Partially True

Rating: 6.5/10

Coalition
C0076

The Claim

“Broke their own law by not conducting a report into the privacy impacts and effectiveness of the COVIDSafe app every 6 months.”
Original Source: Matthew Davis
Analyzed: 29 Jan 2026

Original Sources Provided

FACTUAL VERIFICATION

The claim contains two distinct allegations: (1) a legal requirement for 6-monthly reports existed and (2) the government failed to conduct these reports. Both are partially substantiated, but with important nuances about timing and compliance.

The Legal Requirement Existed

The Privacy Amendment (Public Health Contact Information) Act 2020 (specifically Section 94ZA) established a clear legal requirement that the Health Minister must produce reports on COVIDSafe's operation and effectiveness [1]. The legislation mandates:

  • Frequency: Reports must be produced every 6 months [2]
  • Tabling requirement: Reports must be tabled in Parliament within 15 sitting days of completion [3]
  • Duration: This requirement applies "as long as the app remains operational" [4]

This was genuine law—passed by Parliament and binding on the government. The requirement was not discretionary [5].
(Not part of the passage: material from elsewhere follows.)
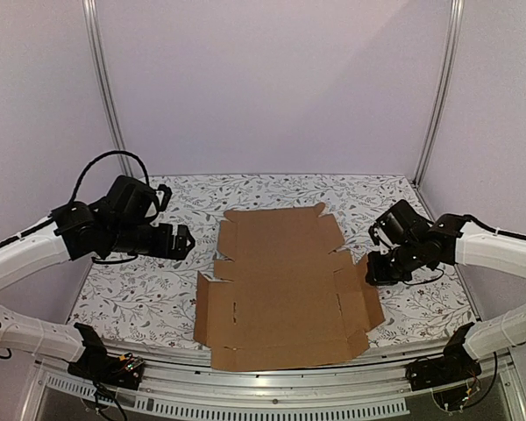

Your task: Fold the paper box

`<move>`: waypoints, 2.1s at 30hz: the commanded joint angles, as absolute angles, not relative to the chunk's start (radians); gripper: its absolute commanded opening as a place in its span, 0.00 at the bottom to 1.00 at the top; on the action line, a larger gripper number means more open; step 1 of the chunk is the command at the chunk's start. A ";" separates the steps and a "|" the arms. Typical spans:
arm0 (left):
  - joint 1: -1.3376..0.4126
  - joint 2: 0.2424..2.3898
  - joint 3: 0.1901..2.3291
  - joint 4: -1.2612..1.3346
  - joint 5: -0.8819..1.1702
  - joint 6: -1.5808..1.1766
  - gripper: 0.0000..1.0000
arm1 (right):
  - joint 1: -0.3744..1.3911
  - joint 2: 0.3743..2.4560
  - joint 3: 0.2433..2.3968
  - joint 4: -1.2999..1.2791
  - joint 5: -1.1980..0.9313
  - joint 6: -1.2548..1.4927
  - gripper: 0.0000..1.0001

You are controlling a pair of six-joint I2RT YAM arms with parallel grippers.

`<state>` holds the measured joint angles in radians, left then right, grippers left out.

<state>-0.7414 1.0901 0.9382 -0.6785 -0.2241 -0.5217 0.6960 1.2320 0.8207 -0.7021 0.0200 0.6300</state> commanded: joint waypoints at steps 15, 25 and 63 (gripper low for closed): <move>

Reports Were Conducted—But with Significant Delays

Contrary to the claim's implication that no reports were conducted, the government did produce COVIDSafe reports [6]. However, these reports were significantly delayed:

Documented Reports:

  1. First Report (Coverage: 16 May 2020 - 15 November 2020)

    • Statutory deadline for tabling: December 2020 (15 sitting days after 15 November)
    • Actually published: July 2021
    • Delay: ~7 months overdue [7]
  2. Second Report (Coverage: 16 May 2021 - 15 November 2021)

    • Statutory deadline for tabling: December 2021
    • Actually published: December 2021
    • Delay: Minimal, tabled in time [8]
  3. Third Report (Coverage: 16 May 2022 - 16 August 2022)

    • Should have been tabled: September 2022
    • Actually published: June 2023
    • Delay: ~8-9 months overdue [9]
  4. Final Report (Decommissioning phase)

    • Tabled Parliament: 30 March 2023 [10]

Evidence of Compliance Issues:
InnovationAus reporting indicates that government was "forced to release overdue COVIDSafe report" after pressure and that reports appeared "nearly a year overdue" [11]. This suggests the government was aware of the deadlines but failed to meet them consistently.

The Critical Legal Question

Whether the government "broke their own law" depends on whether delayed tabling constitutes a breach of the statutory requirement. The legislation states reports must be tabled "within 15 sitting days" [12]. The first and third reports being 7-9 months late appears to objectively breach this requirement [13].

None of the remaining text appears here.